= Beginning of Section =

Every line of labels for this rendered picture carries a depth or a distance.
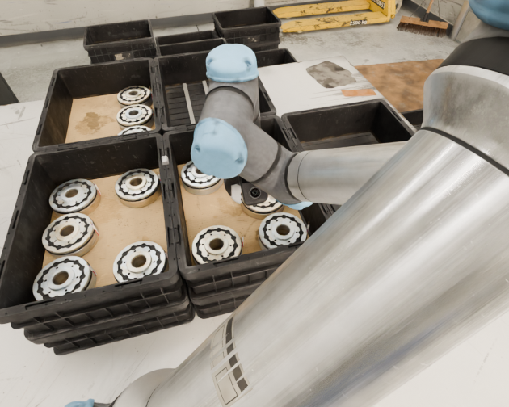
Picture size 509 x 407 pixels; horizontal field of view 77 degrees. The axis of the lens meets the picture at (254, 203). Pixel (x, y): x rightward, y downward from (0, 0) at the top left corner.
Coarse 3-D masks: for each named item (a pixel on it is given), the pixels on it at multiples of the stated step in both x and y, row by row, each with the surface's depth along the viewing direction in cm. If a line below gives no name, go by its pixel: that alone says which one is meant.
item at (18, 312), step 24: (96, 144) 75; (120, 144) 76; (24, 192) 65; (168, 192) 65; (168, 216) 61; (168, 240) 58; (0, 264) 55; (0, 288) 52; (96, 288) 52; (120, 288) 52; (144, 288) 53; (0, 312) 49; (24, 312) 50; (48, 312) 51
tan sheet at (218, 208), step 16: (224, 192) 79; (192, 208) 75; (208, 208) 75; (224, 208) 75; (240, 208) 75; (288, 208) 75; (192, 224) 72; (208, 224) 72; (224, 224) 72; (240, 224) 72; (256, 224) 72; (192, 240) 70; (256, 240) 70; (192, 256) 67
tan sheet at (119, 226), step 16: (112, 176) 82; (112, 192) 79; (96, 208) 75; (112, 208) 75; (128, 208) 75; (144, 208) 75; (160, 208) 75; (96, 224) 72; (112, 224) 72; (128, 224) 72; (144, 224) 72; (160, 224) 72; (112, 240) 70; (128, 240) 70; (144, 240) 70; (160, 240) 70; (48, 256) 67; (96, 256) 67; (112, 256) 67; (96, 272) 65; (112, 272) 65
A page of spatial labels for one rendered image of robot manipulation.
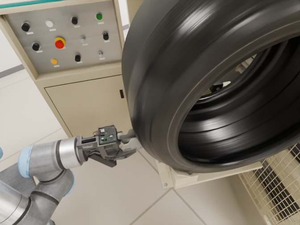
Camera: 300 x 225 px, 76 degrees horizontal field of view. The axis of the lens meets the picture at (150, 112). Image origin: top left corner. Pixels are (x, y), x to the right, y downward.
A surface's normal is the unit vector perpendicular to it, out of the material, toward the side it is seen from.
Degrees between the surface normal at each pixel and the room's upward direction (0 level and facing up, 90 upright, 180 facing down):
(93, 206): 0
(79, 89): 90
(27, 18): 90
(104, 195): 0
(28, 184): 0
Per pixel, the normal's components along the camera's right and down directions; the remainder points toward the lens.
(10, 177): -0.05, -0.68
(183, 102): 0.04, 0.67
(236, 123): -0.44, -0.55
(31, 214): 0.88, -0.19
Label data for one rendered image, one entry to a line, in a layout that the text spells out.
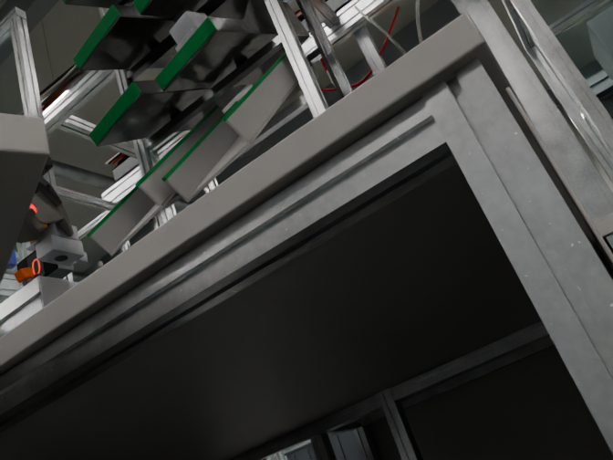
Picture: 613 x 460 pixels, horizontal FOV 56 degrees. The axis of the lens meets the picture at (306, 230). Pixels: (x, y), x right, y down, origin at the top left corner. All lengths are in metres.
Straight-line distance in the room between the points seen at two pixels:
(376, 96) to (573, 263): 0.18
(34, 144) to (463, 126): 0.27
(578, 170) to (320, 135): 1.38
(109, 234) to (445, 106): 0.57
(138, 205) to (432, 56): 0.60
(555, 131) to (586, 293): 1.46
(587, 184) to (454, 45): 1.35
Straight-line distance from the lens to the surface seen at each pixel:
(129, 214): 0.91
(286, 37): 0.92
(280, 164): 0.46
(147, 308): 0.55
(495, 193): 0.39
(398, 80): 0.44
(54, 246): 1.06
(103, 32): 1.03
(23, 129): 0.39
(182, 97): 0.98
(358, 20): 2.18
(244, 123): 0.71
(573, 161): 1.78
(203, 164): 0.83
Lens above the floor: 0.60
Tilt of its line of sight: 24 degrees up
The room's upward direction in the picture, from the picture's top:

= End of Section =

■ The task ■
The response is to contain exactly the lines from the beginning of the data through the line containing "Picture size 509", both ends included, and nothing else; omit the pictures.

■ Response to this task ■
Every line of labels for this rendered picture carries a depth or a distance.
Picture size 509 x 407 pixels; horizontal field of view 77 degrees. The axis of the lens meets the picture at (254, 203). Pixel (x, y): x rightward, y downward from (0, 0) at the top left corner.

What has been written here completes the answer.